• **Task item**: Tell how many lines in the data below hold the string "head"; give nothing but the number.

# # # # #

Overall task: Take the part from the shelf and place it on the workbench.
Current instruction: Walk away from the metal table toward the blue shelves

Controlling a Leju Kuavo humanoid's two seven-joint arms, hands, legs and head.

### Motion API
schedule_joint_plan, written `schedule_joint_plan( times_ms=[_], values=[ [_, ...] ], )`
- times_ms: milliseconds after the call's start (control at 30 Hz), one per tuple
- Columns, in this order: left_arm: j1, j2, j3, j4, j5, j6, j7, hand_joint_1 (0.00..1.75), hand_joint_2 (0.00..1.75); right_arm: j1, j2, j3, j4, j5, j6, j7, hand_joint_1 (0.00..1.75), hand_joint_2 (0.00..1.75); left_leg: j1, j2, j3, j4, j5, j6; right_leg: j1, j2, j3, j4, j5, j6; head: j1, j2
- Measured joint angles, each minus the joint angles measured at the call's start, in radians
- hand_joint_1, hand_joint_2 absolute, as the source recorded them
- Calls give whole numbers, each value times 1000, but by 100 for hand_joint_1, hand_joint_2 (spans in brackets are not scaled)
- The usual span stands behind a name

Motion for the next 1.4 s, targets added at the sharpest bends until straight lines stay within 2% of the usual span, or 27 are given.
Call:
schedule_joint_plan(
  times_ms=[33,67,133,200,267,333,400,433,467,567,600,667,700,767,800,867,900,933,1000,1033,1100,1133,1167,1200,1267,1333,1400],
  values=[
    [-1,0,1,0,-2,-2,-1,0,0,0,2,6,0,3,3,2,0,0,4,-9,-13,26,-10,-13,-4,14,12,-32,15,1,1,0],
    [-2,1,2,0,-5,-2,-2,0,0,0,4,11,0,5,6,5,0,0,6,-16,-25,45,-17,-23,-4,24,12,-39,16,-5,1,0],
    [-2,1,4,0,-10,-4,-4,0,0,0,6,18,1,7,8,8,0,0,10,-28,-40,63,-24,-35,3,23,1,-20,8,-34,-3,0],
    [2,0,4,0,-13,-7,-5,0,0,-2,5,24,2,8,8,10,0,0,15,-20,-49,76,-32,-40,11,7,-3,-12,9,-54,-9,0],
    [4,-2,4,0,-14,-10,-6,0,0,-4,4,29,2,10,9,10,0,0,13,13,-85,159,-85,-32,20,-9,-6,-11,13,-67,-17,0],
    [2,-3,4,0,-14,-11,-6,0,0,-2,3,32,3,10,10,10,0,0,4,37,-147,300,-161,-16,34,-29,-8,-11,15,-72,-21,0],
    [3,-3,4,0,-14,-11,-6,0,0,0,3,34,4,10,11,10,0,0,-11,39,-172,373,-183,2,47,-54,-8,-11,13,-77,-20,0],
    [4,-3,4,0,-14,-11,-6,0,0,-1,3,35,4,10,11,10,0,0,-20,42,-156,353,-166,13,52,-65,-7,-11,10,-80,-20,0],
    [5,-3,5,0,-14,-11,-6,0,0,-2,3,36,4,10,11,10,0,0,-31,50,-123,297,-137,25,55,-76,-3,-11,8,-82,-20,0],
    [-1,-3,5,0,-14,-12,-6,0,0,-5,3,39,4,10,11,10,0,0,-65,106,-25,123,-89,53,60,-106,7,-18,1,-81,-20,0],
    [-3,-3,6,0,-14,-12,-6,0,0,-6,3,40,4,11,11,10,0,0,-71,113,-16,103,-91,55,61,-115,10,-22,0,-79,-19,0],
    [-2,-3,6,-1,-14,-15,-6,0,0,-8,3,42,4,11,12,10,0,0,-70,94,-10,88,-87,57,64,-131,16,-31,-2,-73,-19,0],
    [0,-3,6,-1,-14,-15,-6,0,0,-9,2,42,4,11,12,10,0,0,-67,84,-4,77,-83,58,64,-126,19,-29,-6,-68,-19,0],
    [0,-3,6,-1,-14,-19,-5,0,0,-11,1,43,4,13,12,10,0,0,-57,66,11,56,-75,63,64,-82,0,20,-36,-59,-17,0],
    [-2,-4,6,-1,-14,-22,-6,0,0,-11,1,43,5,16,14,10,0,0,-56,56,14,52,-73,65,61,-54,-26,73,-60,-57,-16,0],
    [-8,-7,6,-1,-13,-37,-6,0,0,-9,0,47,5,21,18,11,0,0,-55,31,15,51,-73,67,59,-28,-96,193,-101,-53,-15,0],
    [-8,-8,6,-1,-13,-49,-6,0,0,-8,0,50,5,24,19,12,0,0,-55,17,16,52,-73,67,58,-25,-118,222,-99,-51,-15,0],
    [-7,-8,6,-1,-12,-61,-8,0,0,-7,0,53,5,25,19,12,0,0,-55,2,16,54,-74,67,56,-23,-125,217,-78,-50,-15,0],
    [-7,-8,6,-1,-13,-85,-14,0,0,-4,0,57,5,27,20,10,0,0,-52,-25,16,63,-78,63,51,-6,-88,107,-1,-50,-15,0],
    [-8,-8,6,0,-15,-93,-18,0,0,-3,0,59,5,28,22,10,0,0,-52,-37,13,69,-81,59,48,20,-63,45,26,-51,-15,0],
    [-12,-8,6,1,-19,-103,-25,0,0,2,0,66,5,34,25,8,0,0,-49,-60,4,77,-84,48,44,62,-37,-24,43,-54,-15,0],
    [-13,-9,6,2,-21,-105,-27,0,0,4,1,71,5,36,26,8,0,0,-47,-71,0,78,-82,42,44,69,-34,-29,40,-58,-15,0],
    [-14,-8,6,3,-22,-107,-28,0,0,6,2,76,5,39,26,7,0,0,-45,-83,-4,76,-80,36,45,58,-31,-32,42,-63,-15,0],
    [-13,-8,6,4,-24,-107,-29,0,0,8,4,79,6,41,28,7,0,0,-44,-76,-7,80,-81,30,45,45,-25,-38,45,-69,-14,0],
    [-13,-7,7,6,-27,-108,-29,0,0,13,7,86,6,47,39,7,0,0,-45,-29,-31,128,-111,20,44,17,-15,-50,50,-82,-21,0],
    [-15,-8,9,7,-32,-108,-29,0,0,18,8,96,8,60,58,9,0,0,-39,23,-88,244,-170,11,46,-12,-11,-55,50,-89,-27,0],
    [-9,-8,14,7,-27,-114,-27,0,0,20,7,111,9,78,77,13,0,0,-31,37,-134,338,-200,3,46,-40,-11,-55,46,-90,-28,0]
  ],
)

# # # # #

• **The answer**: 2